- **GOAL OF THE EXERCISE**
For every entry that follows, return an identical copy.
BEGIN RECORDS FOR THE TASK
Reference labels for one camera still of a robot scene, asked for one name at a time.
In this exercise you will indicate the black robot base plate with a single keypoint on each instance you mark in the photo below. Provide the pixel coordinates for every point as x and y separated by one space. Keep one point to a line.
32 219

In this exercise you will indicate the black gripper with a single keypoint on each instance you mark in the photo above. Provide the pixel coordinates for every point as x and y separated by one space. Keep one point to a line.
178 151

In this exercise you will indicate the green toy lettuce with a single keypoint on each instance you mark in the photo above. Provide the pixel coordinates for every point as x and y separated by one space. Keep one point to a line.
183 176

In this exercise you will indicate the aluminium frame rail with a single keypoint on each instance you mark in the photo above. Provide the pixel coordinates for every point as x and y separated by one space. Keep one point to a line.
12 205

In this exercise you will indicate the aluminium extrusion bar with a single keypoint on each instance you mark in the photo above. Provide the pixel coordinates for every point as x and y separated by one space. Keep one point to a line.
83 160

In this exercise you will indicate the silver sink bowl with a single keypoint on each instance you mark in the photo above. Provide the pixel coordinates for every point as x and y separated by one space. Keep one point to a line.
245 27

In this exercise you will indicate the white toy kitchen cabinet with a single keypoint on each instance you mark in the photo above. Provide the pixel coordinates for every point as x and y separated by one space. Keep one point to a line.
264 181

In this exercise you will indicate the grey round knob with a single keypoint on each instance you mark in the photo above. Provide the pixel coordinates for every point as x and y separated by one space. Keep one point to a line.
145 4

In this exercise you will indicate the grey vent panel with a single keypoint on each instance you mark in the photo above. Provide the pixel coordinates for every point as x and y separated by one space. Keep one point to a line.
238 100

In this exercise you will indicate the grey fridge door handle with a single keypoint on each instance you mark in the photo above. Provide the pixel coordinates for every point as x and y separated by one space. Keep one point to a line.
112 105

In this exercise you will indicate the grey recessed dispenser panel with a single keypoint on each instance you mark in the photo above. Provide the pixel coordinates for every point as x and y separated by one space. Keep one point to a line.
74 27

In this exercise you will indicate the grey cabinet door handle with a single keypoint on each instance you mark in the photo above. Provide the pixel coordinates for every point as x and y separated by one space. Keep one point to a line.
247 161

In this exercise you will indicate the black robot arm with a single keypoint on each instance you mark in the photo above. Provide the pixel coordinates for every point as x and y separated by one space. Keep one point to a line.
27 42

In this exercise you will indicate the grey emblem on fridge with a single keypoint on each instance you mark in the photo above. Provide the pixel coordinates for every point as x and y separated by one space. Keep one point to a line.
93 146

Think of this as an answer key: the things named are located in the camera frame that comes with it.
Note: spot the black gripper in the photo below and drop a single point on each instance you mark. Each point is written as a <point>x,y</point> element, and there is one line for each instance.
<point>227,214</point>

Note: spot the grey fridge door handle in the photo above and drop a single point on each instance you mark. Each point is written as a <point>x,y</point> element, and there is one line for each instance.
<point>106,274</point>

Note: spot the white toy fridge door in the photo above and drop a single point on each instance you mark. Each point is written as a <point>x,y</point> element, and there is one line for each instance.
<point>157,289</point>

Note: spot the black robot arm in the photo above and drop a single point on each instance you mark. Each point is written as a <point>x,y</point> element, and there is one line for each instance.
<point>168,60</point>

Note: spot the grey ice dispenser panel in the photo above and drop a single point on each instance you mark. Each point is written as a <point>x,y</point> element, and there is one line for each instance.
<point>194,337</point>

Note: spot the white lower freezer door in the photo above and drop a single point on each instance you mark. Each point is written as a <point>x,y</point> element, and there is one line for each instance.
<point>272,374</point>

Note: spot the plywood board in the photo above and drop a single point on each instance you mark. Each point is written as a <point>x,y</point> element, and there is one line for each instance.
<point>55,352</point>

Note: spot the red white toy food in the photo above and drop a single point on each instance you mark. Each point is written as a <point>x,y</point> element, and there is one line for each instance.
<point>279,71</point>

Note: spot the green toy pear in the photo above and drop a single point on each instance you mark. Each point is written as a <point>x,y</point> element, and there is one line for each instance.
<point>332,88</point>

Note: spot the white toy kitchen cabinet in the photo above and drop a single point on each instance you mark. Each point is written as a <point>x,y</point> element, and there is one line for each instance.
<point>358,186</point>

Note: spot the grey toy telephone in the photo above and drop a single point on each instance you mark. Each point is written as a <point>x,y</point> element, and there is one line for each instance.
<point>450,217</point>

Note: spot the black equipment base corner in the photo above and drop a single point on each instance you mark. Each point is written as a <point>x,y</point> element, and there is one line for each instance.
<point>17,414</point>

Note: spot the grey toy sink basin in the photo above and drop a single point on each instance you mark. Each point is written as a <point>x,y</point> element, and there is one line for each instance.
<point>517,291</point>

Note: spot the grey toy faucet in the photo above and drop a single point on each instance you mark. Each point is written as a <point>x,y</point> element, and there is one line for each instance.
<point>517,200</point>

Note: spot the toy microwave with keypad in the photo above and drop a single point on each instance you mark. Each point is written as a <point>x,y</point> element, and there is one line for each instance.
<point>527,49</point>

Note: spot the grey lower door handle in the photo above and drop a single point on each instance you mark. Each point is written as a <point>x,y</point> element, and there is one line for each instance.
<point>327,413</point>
END RECORDS FOR THE TASK
- **RESULT OF THE TASK**
Reference labels for one camera still of a robot scene, asked for one name at a time.
In this exercise you will indicate the black robot base plate with a single keypoint on each instance you mark in the photo below. Provide the pixel coordinates for every point as x and y separated by one space. Keep one point to a line.
32 219

In this exercise you will indicate the black gripper with a single keypoint on each instance you mark in the photo above. Provide the pixel coordinates for every point as x and y separated by one space. Keep one point to a line.
178 151

In this exercise you will indicate the green toy lettuce with a single keypoint on each instance you mark in the photo above. Provide the pixel coordinates for every point as x and y separated by one space. Keep one point to a line.
183 176

In this exercise you will indicate the aluminium frame rail with a single keypoint on each instance you mark in the photo above. Provide the pixel coordinates for every point as x and y separated by one space. Keep one point to a line.
12 205

In this exercise you will indicate the aluminium extrusion bar with a single keypoint on each instance you mark in the photo above. Provide the pixel coordinates for every point as x and y separated by one space. Keep one point to a line.
83 160

In this exercise you will indicate the silver sink bowl with a single keypoint on each instance you mark in the photo above. Provide the pixel coordinates for every point as x and y separated by one space. Keep one point to a line.
245 27

In this exercise you will indicate the white toy kitchen cabinet with a single keypoint on each instance you mark in the photo above. Provide the pixel coordinates for every point as x and y separated by one space. Keep one point to a line.
264 181

In this exercise you will indicate the grey round knob with a single keypoint on each instance you mark in the photo above. Provide the pixel coordinates for every point as x and y separated by one space. Keep one point to a line.
145 4

In this exercise you will indicate the grey vent panel with a single keypoint on each instance you mark in the photo above. Provide the pixel coordinates for every point as x and y separated by one space. Keep one point to a line.
238 100

In this exercise you will indicate the grey fridge door handle with a single keypoint on each instance you mark in the photo above. Provide the pixel coordinates for every point as x and y separated by one space. Keep one point to a line.
112 105

In this exercise you will indicate the grey recessed dispenser panel with a single keypoint on each instance you mark in the photo above. Provide the pixel coordinates for every point as x and y separated by one space. Keep one point to a line.
74 27

In this exercise you will indicate the grey cabinet door handle with a single keypoint on each instance you mark in the photo above. Provide the pixel coordinates for every point as x and y separated by one space. Keep one point to a line.
247 161

In this exercise you will indicate the black robot arm with a single keypoint on each instance you mark in the photo above. Provide the pixel coordinates for every point as x and y separated by one space. Keep one point to a line.
27 42

In this exercise you will indicate the grey emblem on fridge with a single keypoint on each instance you mark in the photo above. Provide the pixel coordinates for every point as x and y separated by one space. Keep one point to a line.
93 146

Think of this as an answer key: the things named are located in the camera frame that comes with it.
Note: spot the black gripper in the photo below and drop a single point on each instance you mark. Each point is written as a <point>x,y</point> element, and there is one line for each instance.
<point>227,214</point>

Note: spot the grey fridge door handle in the photo above and drop a single point on each instance you mark. Each point is written as a <point>x,y</point> element, and there is one line for each instance.
<point>106,274</point>

Note: spot the white toy fridge door in the photo above and drop a single point on each instance you mark. Each point is written as a <point>x,y</point> element, and there is one line for each instance.
<point>157,289</point>

Note: spot the black robot arm in the photo above and drop a single point on each instance you mark. Each point is written as a <point>x,y</point> element, and there is one line for each instance.
<point>168,60</point>

Note: spot the grey ice dispenser panel in the photo above and drop a single point on each instance you mark. Each point is written as a <point>x,y</point> element, and there is one line for each instance.
<point>194,337</point>

Note: spot the white lower freezer door in the photo above and drop a single point on each instance you mark. Each point is written as a <point>x,y</point> element, and there is one line for each instance.
<point>272,374</point>

Note: spot the plywood board in the photo above and drop a single point on each instance you mark. Each point is written as a <point>x,y</point> element, and there is one line for each instance.
<point>55,352</point>

Note: spot the red white toy food in the photo above and drop a single point on each instance you mark. Each point is written as a <point>x,y</point> element, and there is one line for each instance.
<point>279,71</point>

Note: spot the green toy pear in the photo above and drop a single point on each instance you mark. Each point is written as a <point>x,y</point> element, and there is one line for each instance.
<point>332,88</point>

Note: spot the white toy kitchen cabinet in the photo above and drop a single point on each instance you mark. Each point is written as a <point>x,y</point> element, and there is one line for each instance.
<point>358,186</point>

Note: spot the grey toy telephone in the photo above and drop a single point on each instance you mark. Each point is written as a <point>x,y</point> element, and there is one line for each instance.
<point>450,217</point>

Note: spot the black equipment base corner in the photo above and drop a single point on each instance you mark. Each point is written as a <point>x,y</point> element, and there is one line for each instance.
<point>17,414</point>

Note: spot the grey toy sink basin in the photo above and drop a single point on each instance you mark. Each point is written as a <point>x,y</point> element, and there is one line for each instance.
<point>517,291</point>

Note: spot the grey toy faucet in the photo above and drop a single point on each instance you mark. Each point is written as a <point>x,y</point> element, and there is one line for each instance.
<point>517,200</point>

Note: spot the toy microwave with keypad in the photo above and drop a single point on each instance you mark. Each point is written as a <point>x,y</point> element, and there is one line for each instance.
<point>527,49</point>

Note: spot the grey lower door handle in the photo above and drop a single point on each instance you mark. Each point is written as a <point>x,y</point> element, and there is one line for each instance.
<point>327,413</point>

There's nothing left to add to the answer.